For several years following his graduation from the College of Law at ASU in 1998, Graham Brown did what he was supposed to with his Juris Doctor degree, practicing at a small firm, then joining the Maricopa County Attorney's Office and finally handling the legal needs for a start-up corporation.

Brown had written the first draft of his first novel while in law school, then, as many writers do, he shoved it into a drawer and forgot about it. It was only after his wife encouraged him to go to a writer's conference in 2002 that he began to seriously consider using his skills for a different purpose.

The result is that Brown, who now lives in Tucson, has had his first book, a thriller titled, Black Rain, published by Bantam Books, a division of Random House. Its sequel, Black Sun, is in the publisher's hands, too.

Both Black Rain and Black Sun, are thrillers about covert government operative Danielle Laidlaw, who leads an expedition into the deepest reaches of the Amazon in search of a legendary Mayan city. Assisted by a renowned university professor and protected by a mercenary named Hawker, Laidlaw's team journeys into the tangled rain forest, unaware that they are replacements for a group that vanished weeks before, and that the treasure they seek is no mere artifact but a breakthrough discovery that could transform the world.

Brown, a Chicago native with a degree in aeronautical science from Embry-Riddle Aeronautical University in Prescott, came to law school in 1995 because he wanted a career that would give him the freedom and resources to think creatively and to travel. He has two favorite memories of law school, one about longtime professor Jon Rose, whose contracts class Brown took his first semester.
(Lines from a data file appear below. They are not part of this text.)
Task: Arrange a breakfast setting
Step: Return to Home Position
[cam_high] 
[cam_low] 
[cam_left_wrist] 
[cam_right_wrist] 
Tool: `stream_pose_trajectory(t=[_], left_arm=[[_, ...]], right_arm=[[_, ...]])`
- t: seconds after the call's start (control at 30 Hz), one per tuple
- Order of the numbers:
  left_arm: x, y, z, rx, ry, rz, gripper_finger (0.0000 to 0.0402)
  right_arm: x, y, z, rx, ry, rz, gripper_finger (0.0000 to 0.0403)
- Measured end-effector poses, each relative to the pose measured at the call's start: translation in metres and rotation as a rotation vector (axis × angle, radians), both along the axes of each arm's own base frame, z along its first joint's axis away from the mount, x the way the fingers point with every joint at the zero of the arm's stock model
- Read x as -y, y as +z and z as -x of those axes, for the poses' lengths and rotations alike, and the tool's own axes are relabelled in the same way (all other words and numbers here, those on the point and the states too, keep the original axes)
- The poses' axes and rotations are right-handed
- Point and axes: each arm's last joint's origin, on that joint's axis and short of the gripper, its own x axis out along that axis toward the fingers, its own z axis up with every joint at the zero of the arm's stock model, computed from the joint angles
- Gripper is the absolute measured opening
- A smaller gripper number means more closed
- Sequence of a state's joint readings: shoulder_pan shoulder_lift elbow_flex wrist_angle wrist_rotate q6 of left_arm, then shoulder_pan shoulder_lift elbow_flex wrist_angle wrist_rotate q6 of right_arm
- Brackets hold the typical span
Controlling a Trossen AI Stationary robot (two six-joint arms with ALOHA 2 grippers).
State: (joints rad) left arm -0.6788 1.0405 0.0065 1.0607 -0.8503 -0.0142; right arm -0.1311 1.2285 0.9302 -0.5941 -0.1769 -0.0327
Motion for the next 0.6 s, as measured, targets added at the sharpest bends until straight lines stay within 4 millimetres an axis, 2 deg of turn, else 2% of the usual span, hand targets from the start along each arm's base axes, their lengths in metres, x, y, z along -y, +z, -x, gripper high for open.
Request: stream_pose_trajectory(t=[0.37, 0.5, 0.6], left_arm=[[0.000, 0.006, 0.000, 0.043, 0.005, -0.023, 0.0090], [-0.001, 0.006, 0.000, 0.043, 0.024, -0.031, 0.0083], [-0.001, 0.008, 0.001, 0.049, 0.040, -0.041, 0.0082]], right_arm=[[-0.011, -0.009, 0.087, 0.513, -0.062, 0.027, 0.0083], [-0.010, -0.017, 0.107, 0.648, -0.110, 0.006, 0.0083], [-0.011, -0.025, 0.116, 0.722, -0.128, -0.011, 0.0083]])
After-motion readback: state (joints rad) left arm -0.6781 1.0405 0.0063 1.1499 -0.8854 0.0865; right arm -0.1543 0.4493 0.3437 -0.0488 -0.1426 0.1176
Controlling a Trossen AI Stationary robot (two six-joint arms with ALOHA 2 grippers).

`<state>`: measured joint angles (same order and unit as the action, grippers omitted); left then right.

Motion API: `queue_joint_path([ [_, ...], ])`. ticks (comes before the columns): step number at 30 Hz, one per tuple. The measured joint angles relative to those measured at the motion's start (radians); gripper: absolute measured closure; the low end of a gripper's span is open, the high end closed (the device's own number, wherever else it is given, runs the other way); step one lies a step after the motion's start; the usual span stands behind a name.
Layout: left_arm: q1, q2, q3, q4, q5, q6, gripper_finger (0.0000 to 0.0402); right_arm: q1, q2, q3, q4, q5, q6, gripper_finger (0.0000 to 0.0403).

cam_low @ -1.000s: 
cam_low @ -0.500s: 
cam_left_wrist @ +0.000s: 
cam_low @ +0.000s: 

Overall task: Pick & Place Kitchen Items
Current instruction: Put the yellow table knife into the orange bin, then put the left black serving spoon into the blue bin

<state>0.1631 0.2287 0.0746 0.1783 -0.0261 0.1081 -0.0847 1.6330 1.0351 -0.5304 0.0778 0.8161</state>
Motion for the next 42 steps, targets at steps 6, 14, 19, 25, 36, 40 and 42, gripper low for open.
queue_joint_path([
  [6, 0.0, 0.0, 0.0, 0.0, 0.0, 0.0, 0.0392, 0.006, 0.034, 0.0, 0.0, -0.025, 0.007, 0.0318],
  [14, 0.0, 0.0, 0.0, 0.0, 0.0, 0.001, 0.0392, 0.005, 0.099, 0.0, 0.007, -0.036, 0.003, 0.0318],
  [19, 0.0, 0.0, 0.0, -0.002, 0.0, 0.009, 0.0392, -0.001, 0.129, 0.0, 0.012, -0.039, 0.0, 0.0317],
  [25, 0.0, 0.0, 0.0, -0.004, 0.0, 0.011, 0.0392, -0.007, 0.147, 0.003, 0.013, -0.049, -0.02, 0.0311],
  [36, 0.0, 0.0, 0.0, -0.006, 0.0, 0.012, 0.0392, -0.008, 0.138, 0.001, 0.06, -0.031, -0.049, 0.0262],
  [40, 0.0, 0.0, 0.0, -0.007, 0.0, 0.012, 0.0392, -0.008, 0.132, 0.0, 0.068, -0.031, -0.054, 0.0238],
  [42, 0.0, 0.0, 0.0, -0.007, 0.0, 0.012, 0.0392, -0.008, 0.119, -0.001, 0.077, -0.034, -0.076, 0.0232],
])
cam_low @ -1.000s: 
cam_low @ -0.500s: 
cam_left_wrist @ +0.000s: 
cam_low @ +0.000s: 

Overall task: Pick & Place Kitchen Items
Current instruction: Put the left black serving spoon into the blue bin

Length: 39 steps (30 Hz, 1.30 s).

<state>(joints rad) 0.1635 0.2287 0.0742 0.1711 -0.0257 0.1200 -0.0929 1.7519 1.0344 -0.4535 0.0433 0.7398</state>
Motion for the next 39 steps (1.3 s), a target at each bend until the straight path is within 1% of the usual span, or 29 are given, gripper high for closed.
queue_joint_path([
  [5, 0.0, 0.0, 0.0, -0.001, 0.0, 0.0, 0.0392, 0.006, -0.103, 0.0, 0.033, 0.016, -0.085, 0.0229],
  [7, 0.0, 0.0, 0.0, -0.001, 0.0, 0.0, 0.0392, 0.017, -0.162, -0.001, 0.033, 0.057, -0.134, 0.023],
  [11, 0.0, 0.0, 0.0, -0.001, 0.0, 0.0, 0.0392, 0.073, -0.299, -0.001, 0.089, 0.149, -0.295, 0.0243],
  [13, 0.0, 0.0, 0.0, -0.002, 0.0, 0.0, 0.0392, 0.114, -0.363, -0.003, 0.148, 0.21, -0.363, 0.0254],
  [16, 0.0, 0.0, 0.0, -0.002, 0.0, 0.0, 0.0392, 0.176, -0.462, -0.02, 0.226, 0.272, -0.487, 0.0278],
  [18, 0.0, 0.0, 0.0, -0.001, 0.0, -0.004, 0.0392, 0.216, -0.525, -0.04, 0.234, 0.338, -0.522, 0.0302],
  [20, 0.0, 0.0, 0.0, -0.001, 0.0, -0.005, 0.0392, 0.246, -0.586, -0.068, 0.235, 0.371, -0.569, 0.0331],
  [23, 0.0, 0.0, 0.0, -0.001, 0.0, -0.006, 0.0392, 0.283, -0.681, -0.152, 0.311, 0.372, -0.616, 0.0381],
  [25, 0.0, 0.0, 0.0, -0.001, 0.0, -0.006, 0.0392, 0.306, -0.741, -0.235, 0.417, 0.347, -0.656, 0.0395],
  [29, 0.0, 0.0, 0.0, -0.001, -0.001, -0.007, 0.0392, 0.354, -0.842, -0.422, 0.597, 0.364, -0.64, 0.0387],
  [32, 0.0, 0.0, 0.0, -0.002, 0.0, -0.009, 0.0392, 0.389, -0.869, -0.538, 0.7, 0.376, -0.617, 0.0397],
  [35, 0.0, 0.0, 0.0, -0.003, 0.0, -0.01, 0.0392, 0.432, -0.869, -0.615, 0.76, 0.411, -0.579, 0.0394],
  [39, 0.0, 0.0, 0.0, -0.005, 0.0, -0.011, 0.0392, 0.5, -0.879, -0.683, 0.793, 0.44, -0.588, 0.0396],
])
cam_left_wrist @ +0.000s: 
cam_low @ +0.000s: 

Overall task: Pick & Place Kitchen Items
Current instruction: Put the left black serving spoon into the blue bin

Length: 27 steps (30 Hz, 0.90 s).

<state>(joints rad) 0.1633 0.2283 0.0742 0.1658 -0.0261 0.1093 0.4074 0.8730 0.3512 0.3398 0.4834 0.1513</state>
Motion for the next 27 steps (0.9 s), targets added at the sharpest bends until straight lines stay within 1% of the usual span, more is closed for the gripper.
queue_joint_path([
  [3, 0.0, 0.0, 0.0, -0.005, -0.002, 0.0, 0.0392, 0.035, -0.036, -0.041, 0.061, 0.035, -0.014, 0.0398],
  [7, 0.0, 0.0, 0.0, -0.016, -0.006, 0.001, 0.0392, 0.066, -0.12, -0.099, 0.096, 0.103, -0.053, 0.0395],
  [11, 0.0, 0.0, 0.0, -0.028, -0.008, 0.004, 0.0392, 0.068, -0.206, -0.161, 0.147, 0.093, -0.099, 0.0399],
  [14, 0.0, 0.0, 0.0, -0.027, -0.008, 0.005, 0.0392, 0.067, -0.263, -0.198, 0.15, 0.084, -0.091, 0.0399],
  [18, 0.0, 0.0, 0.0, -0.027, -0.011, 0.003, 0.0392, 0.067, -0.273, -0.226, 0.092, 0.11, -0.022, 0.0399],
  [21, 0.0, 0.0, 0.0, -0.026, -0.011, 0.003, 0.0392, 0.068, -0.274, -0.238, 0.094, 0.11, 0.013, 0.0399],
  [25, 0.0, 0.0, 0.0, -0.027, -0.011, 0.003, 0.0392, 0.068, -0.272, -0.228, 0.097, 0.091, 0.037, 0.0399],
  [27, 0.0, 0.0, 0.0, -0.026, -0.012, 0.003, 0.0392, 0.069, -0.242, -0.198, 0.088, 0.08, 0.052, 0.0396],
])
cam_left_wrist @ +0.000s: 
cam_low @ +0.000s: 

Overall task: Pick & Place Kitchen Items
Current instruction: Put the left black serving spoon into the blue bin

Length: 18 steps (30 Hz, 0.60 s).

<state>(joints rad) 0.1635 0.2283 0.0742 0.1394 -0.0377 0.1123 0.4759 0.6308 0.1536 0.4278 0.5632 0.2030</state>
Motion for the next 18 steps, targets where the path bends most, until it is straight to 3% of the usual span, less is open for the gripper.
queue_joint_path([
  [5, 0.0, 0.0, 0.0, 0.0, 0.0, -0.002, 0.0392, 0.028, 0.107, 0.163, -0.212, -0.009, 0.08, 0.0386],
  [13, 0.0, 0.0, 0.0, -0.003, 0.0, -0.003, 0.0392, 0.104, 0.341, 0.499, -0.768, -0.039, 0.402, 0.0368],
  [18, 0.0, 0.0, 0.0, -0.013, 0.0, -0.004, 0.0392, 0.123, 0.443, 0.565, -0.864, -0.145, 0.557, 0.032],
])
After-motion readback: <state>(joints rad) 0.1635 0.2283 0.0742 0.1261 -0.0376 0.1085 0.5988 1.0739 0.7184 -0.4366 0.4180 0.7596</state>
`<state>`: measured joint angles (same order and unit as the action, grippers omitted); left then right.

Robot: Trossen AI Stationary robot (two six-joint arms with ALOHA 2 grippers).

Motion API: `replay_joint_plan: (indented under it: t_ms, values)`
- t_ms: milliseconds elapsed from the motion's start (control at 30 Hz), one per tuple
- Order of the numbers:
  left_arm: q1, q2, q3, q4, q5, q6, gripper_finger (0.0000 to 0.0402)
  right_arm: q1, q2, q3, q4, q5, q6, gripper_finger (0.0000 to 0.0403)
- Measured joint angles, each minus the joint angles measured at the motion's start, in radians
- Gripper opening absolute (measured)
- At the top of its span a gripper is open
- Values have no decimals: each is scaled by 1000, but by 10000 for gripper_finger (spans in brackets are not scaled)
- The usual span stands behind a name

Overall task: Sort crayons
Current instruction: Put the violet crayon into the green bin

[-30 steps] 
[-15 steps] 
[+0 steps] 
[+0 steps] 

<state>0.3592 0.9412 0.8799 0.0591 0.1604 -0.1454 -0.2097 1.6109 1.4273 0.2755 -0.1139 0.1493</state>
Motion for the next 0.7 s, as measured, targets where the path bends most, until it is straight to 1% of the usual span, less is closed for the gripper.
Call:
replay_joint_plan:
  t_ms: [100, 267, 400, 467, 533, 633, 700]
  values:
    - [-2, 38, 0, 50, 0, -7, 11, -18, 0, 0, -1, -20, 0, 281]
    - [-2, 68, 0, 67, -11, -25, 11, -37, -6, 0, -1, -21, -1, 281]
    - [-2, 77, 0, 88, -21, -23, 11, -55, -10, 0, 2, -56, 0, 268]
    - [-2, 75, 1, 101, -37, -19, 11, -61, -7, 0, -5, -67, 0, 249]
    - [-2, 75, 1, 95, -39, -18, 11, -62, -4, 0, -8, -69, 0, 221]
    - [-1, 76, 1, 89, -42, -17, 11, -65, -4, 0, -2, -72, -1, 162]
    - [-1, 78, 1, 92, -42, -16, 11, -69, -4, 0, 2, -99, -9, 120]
"We were talking about ambiguity in contracts, and he asked me this fantastic but complicated question, but it was long and I was trying to work on the first part in my mind as he was asking the second part, and I didn't hear or register that second part," Brown said. "Now I'm nervous, I'm sweating and I thought I'd prepared, but I'm still not ready.

"And Professor Rose says, 'Mr. Brown, is something wrong with my question?' I cleared my throat accidentally, and all I could say was, 'It's a little ambiguous.' The whole class busted out laughing, and he laughed too. I really enjoyed that class."

The other fond memory is the day of his first Moot Court competition when, after months of his classmates appearing increasingly unshaven, unkempt and exhausted, they came to school like shiny new pennies. "All of a sudden, everyone's in business suits and ties and their hair done and faces made up, and I thought, 'Oh, we look like lawyers finally.'"

Years later, when he turned his attention back to his book, Brown found that some of the skills he learned in law school transferred to his new career as budding author. Rather than organizing his class notes as preparation for exams, he was converting his rambling ideas for the novel into chapter outlines. And, although Black Rain is fiction, Brown wanted the book's information about the Mayan culture and rainforests to be factual, and he was no stranger to research thanks to law school.

"As a writer, you have to be diligent, taking one thing you have learned and branching off into other ideas, and it's very similar to the process of putting a legal argument together," he said.

Brown also developed interesting characters with conflicting points of view who demonstrate the ability to organize and then argue their opinions in the book, much as an attorney would in a courtroom, Brown said.

Brown will sign copies of his new book during an event at 7 p.m., Feb. 10, at The Poisoned Pen, 4014 N. Goldwater Blvd., #101, in Scottsdale.